Recommendation systems: artificial immune systems and the effect of idiotypes

    Recommendation systems:
    - Tips from the car
    - Cold start
    - Introduction to hybrid systems
    - Artificial immune systems and the effect of idiotypes


    While reading various publications about data mining and recommendation systems, I accidentally stumbled upon one interesting approach to the implementation of such systems. It is based on the concept of an artificial immune system (IIS, Artificial immune system), according to which some properties of the immune system of living organisms are realized in a computer system, including the ability to learn and remember. The recommendation systems use a model that describes the concentration of antibodies that respond to a specific antigen. Of particular interest is the so-called effect of idiotypes ( Idiotype ), showing that the concentration of antibodies depends not only on their similarity with the antigen, but also on similarities with each other.

    For those who are not familiar with biology, I will briefly explain the essence of the matter.
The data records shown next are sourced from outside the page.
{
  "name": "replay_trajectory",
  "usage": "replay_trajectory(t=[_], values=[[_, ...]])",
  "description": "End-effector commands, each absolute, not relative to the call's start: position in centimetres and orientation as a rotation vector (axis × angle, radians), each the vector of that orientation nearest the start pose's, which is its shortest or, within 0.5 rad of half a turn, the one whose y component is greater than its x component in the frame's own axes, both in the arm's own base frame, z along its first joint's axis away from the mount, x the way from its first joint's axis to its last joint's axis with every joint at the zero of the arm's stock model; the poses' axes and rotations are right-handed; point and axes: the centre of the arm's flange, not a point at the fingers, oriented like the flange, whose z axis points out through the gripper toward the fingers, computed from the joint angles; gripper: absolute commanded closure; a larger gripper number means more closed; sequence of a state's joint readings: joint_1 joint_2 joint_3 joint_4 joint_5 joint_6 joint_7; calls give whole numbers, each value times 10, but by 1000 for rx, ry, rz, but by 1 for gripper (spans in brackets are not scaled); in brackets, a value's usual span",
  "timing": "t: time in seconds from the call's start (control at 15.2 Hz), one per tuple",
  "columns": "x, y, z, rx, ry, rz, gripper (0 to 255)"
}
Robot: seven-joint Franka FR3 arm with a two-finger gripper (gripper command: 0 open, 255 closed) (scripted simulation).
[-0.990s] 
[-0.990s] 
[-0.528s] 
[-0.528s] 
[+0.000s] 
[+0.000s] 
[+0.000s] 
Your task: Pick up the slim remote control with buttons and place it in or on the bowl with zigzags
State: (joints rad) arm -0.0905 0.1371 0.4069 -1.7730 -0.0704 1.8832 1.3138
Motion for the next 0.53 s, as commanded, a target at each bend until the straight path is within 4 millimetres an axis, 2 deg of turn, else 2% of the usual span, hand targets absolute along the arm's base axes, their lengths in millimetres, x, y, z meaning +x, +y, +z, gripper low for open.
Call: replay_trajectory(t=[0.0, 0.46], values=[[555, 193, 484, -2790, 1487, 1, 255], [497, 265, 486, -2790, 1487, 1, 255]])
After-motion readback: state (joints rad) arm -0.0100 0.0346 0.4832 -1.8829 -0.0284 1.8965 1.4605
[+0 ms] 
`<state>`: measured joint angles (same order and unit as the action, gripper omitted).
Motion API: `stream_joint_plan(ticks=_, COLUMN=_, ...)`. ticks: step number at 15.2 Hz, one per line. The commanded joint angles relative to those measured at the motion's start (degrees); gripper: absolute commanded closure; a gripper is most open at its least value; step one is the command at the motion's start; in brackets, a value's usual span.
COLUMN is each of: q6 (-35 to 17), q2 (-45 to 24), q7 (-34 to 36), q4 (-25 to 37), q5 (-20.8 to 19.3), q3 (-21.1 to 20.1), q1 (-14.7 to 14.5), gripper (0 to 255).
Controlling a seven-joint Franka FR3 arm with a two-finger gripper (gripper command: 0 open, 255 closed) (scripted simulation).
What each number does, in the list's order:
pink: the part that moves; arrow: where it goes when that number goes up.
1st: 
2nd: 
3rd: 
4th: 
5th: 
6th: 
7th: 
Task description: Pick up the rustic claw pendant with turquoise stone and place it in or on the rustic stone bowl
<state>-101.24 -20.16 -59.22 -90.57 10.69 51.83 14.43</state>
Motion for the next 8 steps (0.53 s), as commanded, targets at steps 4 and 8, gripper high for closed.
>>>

Antigen is a substance that, when ingested, elicits a response from the immune system. In response, she produces antibodies, a specific class of proteins that are used to identify and neutralize irritants. In our case, the antigen is the user, and the antibodies are the objects with which you are comparing it. To make this easier to imagine, I propose to consider that we are considering a collective filtering system where other users are antibodies.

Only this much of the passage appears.